So schnell kann’s gehen: Vor einem Jahr noch kürte der renommierte britische Economist Italien unter Mario Draghi zum „Land des Jahres 2021“. Der Premier habe den Stiefel am Mittelmeer tiefgreifend verändert, er regiere mit einer „Mehrheit, die ihre Differenzen begraben hat, um ein Programm weitreichender Reformen zu unterstützen“. Heute ist Italien, die drittgrößte Volkswirtschaft der Europäischen Union, wieder Patient. Die Reformen stecken, die Schulden drohen das Land zu erdrücken, weil auch der als Wunderwuzzi gehypte frühere Präsident der Europäischen Zentralbank die größte Hürde nicht geschafft hat: die Ansammlung an politischen Eigeninteressen und Eitelkeiten zu überwinden.

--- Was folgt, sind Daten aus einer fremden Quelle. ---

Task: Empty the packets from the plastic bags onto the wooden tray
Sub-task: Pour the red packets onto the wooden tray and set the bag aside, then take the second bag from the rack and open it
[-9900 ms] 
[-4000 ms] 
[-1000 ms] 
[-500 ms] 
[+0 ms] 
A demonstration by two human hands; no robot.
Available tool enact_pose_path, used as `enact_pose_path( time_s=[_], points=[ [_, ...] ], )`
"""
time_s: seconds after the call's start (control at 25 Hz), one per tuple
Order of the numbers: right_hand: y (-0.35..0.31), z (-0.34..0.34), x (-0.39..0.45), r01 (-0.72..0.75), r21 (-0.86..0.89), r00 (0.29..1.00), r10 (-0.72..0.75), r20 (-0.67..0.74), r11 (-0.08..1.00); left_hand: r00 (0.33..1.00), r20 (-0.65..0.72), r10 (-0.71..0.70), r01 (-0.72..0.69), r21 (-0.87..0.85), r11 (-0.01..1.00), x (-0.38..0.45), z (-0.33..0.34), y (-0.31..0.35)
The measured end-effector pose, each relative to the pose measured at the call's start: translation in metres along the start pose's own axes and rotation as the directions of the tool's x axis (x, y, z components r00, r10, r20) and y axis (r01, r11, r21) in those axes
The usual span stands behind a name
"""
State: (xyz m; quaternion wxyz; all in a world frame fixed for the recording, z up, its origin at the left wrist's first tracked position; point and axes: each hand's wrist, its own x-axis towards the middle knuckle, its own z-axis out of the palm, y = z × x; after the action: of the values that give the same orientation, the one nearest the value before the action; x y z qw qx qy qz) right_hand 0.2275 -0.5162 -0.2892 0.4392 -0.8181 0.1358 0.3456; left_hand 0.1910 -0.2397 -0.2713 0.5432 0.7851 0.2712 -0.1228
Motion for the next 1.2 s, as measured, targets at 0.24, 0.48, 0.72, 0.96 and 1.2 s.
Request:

Die ist in Italien besonders ausgeprägt. Erinnert sich noch jemand an den linken Superstar Matteo Renzi, an dem Italien genesen sollte und der in Selbstverliebtheit unterging (jetzt versucht er’s wieder)? Und die Regierung Draghi scheiterte am Ende am Neid seines Vorgängers Giuseppe Conte, der seine Ablöse und seinen Fehltritt zur taumelnden Fünf-Sterne-Bewegung nicht verwindet.
Jetzt also Giorgia Meloni. Die Führerin der postfaschistischen Fratelli d’Italia hat es geschafft, den Brachial-Rechten Matteo Salvini rechts zu überholen und in der Popularität abzuhängen. Sie profitiert davon, nicht in der Regierung vertreten gewesen zu sein und den Italienern im Bündnis mit den anderen Rechtsparteien das Blaue vom Himmel versprechen zu können (Steuersenkungen, Familienunterstützung, Atomkraft). Sie gibt sich als handzahme Postfaschistin, die Bündnistreue zu EU und NATO gelobt, und profitiert auch davon, dass die Italiener keine Berührungsängste mit dem Faschismus (und die längste Zeit auch nicht mit dem Kommunismus) hatten und haben – von Silvio Berlusconi stammt das Wort, dass Mussolinis Faschismus eine „gütige Diktatur “ gewesen sei.
Apropos Berlusconi: Italien hat vier Ministerpräsidentschaften des verhaltensoriginellen Mailänders überlebt. Wenigstens das ist eine gute Nachricht für alles, was kommt.